Re-building my blog with MySTMD

Wow it has been a long time since I’ve last-written here. It turns out that having two small children and a very demanding job means you don’t have as much time for blogging. But that’s a whole different blog post...

I’ve decided to convert my blog to use the new MyST Document Engine. This is part of a dogfooding experiment to see what’s possible with MyST, since it’s where the Jupyter Book project is heading, and I want to see how close to “production-ready” we are already.

To begin, I wanted to share a few things I learned today as I tried to re-tool my old blog for use with MyST MD.

There’s no blog functionality in MyST yet¶

As MyST is still quite young, there’s no out-of-the-box functionality for MyST (see jupyter-book/mystmd#840 for the issue tracking that). So, I wanted to accomplish at least two things with my initial transfer:

Generate a list of recent blog posts that I can insert into a few places in my site.
Generate an RSS feed that keeps the same URLs, content, etc.

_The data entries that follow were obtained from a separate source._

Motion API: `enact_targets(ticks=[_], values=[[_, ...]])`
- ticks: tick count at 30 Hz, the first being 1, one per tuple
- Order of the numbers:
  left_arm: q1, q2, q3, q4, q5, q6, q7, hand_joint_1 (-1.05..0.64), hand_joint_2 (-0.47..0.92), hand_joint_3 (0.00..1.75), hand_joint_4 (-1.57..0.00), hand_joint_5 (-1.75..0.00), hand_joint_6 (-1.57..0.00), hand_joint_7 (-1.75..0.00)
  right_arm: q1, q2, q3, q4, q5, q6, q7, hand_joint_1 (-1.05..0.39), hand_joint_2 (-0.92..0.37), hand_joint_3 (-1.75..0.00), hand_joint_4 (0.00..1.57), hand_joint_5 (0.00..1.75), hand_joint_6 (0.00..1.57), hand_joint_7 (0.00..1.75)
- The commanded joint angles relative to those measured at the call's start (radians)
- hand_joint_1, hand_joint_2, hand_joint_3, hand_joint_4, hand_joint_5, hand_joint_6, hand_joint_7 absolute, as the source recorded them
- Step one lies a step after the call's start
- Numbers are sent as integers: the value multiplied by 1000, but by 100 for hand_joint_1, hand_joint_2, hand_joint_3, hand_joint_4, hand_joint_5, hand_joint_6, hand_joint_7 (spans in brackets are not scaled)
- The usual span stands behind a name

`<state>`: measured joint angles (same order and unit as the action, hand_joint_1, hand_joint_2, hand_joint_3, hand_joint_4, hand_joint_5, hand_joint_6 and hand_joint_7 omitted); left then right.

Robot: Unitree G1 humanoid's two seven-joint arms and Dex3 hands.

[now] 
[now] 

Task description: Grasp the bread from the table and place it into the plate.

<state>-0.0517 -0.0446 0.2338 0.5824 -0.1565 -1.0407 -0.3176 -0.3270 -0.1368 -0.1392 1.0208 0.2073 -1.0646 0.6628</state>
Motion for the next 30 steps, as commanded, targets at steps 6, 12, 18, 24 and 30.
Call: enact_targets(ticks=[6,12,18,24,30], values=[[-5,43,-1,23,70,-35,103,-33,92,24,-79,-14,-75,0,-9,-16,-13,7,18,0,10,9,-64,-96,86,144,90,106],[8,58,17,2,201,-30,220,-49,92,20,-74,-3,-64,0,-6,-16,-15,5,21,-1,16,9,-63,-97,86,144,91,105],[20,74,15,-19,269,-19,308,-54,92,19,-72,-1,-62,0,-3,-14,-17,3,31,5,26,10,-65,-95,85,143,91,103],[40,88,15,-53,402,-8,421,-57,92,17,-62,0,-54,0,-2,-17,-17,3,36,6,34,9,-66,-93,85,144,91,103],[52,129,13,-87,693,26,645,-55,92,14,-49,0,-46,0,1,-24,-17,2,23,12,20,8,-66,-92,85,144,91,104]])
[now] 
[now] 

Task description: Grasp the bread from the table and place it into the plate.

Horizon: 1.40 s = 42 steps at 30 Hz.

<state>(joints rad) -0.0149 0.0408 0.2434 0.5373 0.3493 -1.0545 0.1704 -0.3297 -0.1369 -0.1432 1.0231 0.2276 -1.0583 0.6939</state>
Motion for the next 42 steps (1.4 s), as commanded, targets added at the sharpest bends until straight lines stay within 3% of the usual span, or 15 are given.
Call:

What didn’t work: using the parsed MyST documents¶

My first thought was to use a MyST plugin that defines a directive I could use to insert a list of blog posts. However, I learned that MyST plugins have no way to access all of the parsed documents at build time (see this issue about accessing all of the parsed documents to track that one).

Fortunately, @rowanc1 made me realize that I could just manually parse my blog files and use that to build up something like a blog list. So that’s what the rest of this post is about.

You can run scripts in JavaScript as part of your MyST build¶

The MySTMD plugins documentation shows a few examples for how to define your own MyST plugins. These are little JavaScript files that get executed every time you build your MyST site.

The easiest thing to do here would be to write a JavaScript plugin for MyST that I can attach to my site build. You could use a JS library to parse the markdown files in blog/, grab their YAML metadata, and return MyST AST structure that would be inserted into the document. But I’m not too comfortable with JavaScript, and I found two ways that are much hackier, but much more accessible for somebody that is comfortable with Python 😎.

Write a MyST extension in Python¶

I bet most folks don’t know that you can write MyST extensions entirely in Python (or any other language that you can execute locally). Here is the MyST documentation on writing an executable MyST extension.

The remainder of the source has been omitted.